Molecular dynamics simulation of the tensile mechanical behaviors of axial torsional copper nanorod

Abstract

The tensile mechanical behaviors of axial torsional copper nanorods with the diameter of 5–6.5 nm are investigated systematically by molecular dynamics simulation. When increasing the angle of torsion loading, the initial stress gradually departures from the near-zero state, and the elastic modulus remains essentially constant. The tensile yield is closely related to the surface deformation reflected by the average potential energy of surface atoms (PeSurf). In spite of varied torsion loading, the PeSurf of nanorods are promoted to a similar critical level by the torsion and tension, and then fall abruptly indicating the nanorods yield. For the nanorods with [001] orientation in long axis, the rotation loading improves the PeSurf at the start of tension and makes dislocation nucleation occur easily, leading to the decline of tensile yield strength.

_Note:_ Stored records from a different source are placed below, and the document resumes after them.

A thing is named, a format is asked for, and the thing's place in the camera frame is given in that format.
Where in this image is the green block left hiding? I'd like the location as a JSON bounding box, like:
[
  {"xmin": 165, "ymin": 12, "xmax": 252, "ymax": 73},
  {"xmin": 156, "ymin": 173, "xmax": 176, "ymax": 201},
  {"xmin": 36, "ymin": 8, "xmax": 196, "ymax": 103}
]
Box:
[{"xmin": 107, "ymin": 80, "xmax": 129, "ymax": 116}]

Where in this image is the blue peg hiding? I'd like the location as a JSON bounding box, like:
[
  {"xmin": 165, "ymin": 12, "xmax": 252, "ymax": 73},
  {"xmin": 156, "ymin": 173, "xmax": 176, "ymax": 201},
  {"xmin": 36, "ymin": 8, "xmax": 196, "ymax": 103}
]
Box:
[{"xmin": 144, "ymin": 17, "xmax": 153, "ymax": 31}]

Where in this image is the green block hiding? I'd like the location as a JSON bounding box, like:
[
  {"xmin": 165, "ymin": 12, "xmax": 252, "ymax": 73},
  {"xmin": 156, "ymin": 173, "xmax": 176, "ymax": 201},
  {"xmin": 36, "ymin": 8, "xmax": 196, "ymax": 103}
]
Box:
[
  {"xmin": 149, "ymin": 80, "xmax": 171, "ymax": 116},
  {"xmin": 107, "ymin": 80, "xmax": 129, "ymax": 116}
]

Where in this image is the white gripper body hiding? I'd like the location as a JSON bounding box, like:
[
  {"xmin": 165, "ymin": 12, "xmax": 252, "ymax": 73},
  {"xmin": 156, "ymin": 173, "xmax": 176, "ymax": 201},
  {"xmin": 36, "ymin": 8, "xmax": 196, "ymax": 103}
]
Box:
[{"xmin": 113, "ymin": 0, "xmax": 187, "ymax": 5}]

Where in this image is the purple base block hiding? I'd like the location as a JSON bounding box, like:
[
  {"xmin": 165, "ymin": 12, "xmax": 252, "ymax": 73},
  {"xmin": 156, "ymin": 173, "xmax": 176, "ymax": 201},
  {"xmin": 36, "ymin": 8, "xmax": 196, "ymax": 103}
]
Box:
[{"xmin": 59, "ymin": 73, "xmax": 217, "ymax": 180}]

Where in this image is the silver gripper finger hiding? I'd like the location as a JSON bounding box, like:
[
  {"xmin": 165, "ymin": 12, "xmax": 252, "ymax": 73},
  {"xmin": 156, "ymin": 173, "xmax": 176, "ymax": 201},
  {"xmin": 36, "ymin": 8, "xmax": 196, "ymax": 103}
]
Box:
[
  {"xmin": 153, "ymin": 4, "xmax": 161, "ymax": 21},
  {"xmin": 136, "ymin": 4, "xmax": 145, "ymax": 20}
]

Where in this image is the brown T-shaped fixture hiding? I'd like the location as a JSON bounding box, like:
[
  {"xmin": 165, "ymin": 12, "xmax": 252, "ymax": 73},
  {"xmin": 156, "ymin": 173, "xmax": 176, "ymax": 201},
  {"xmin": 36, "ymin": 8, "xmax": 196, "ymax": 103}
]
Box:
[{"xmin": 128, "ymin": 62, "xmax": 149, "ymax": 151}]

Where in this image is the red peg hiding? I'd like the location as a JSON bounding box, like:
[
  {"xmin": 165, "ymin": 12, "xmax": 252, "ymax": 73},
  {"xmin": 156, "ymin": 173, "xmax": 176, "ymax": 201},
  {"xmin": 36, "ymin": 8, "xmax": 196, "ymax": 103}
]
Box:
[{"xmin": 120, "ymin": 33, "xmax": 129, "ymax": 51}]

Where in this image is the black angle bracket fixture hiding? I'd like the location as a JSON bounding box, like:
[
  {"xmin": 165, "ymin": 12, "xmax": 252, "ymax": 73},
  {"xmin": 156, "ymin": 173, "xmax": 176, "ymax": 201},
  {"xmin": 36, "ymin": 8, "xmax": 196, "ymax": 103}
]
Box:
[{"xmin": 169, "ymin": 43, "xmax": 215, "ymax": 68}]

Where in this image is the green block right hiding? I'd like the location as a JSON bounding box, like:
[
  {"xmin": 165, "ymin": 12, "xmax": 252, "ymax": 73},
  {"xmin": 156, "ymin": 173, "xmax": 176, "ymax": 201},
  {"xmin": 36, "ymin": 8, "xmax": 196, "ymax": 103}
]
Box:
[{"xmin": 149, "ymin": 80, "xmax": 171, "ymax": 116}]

For the [110] orientated nanorods, the PeSurf rise induced by the torsion is relatively small and quite close to the range size of the critical level, conducing to the insignificant fluctuation of the tensile yield stress. Meanwhile, lowering the temperature, enlarging the aspect ratio, and shrinking the size can lighten the yield stress descend of [001] orientated nanorods in different extents. At a constant temperature, the PeSurf differences between the PeSurf at yield moment and initial PeSurf without any loadings for all [001] orientated nanorods disperse in a narrow range, no matter how the aspect ratio and size change. This work contributes to understanding the mechanical properties and yield mechanisms of the nanorods under the torsion-tension combined loading.